In August, we covered the Texas abortion ban signed by Governor Greg Abbott. Since then, there have been several motions against it and a statement from Supreme Court. Let’s take a look.
SB 8 Recap
Senate Bill 8 is the most restrictive anti-abortion law in American history. According to the Governor and other supporters of SB 8, the law will ban abortions in Texas to protect unborn life.
The law places a ban on abortion procedures, including medical procedures that use technology or methods associated with abortion. Contrary to popular belief, the law does not criminalize abortions, but it creates serious penalties for healthcare providers who administer them.
In other words, the legal heat for abortions will not be on the mother but the doctor. Doctors, nurses, physicians assistants, nurse practitioners, and other medical staff members who facilitate an abortion will be held liable and face the consequences in civil court.
SB 8 also includes a unique clause that gives Texans the power to report abortions to an online forum in exchange for a $10,000 reward. Essentially, this means that there is a “bounty” for anyone associated with an abortion.
Additionally, anyone who aids a mother in getting an abortion will face the same penalties listed above. That includes Uber drivers, neighbors, friends, and family members.
It’s also important to note that SB 8 makes abortions illegal after six weeks when the heartbeat can be heard. This complicates the issue for many women because few women are aware of the pregnancy that early on.
Supreme Court Decision
At this point, the Supreme Court’s stance on SB 8 is a little murky. So far, they have agreed to uphold the law but also hear the cases against it. This means that the Supreme Court won’t stop the law from taking effect, but civil suits and other arguments against it are still relevant and will be heard.

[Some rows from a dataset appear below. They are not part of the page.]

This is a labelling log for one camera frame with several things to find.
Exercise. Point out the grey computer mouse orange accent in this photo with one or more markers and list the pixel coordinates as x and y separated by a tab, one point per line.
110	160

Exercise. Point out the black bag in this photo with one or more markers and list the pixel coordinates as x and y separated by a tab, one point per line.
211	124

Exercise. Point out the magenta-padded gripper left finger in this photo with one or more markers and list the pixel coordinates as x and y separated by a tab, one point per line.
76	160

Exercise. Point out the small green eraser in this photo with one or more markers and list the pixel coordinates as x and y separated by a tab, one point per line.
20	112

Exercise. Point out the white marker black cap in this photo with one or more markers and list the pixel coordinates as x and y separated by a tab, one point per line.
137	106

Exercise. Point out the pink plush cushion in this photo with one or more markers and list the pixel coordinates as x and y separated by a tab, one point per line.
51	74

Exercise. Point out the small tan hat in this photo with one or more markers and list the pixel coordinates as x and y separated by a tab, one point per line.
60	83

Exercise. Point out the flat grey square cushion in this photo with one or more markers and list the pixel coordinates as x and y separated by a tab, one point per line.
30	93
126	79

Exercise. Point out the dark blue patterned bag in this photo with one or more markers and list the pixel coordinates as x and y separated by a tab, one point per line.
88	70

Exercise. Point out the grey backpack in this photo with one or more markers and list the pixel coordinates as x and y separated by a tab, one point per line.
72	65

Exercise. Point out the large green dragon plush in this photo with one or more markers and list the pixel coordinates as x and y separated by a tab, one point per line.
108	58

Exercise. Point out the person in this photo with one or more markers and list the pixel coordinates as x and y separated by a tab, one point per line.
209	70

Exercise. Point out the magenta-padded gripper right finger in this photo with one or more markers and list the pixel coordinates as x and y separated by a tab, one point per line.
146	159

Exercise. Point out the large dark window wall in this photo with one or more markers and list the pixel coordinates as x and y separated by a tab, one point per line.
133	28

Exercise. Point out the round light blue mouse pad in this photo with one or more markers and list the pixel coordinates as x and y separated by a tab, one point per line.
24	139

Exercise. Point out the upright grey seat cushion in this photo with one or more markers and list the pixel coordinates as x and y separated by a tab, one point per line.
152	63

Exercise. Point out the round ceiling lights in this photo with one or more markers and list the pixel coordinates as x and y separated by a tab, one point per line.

As mentioned in our August blog on this matter, the tricky part of this law is the fact that the enforcement of it is the citizen’s responsibility. The law deputizes the general public and enables them to make decisions regarding the prosecution of people who aid or abet an abortion.
This makes fighting against the bill complicated because the public is responsible for it – not the legislators. However, that’s not stopping two groups from challenging the law.
The Whole Woman Health and Family Center and the U.S. Department of Justice have made formal complaints against SB 8, which the Supreme Court will hear in November.
Whole Woman Health and Family Center has challenged this law before, but now their case has been allowed to stand in court with one condition. The Court will hear their case, but only the part that specifically addresses the enablement of the public to report and penalize people.
Supreme Court Justices will determine whether it is constitutional to delegate enforcement to the general public, but they will not address the constitutionality of Roe v. Wade.
The Supreme Court will also hear an appeal from the Department of Justice in the next few months. In this case, Judge Pitman, the district court judge, argues that the six-week ban is unconstitutional under the current Supreme Court’s precedent.
Essentially, Judge Pitman says that before SB 8, the Court ruled it unconstitutional to ban abortions as early as six weeks which set a precedent for future cases, including this one. Judge Pitman’s motion paused enforcement of SB 8 for now, but that could change.
What to Expect In the Next Few Months
At this point, it’s impossible to say what will happen with SB 8. The Supreme Court has already surprised most Americans by upholding the legality of the law. However, that doesn’t remove the possibility of an appeal in the future.
Shane Phelps Law., will continue to stay updated on SB 8.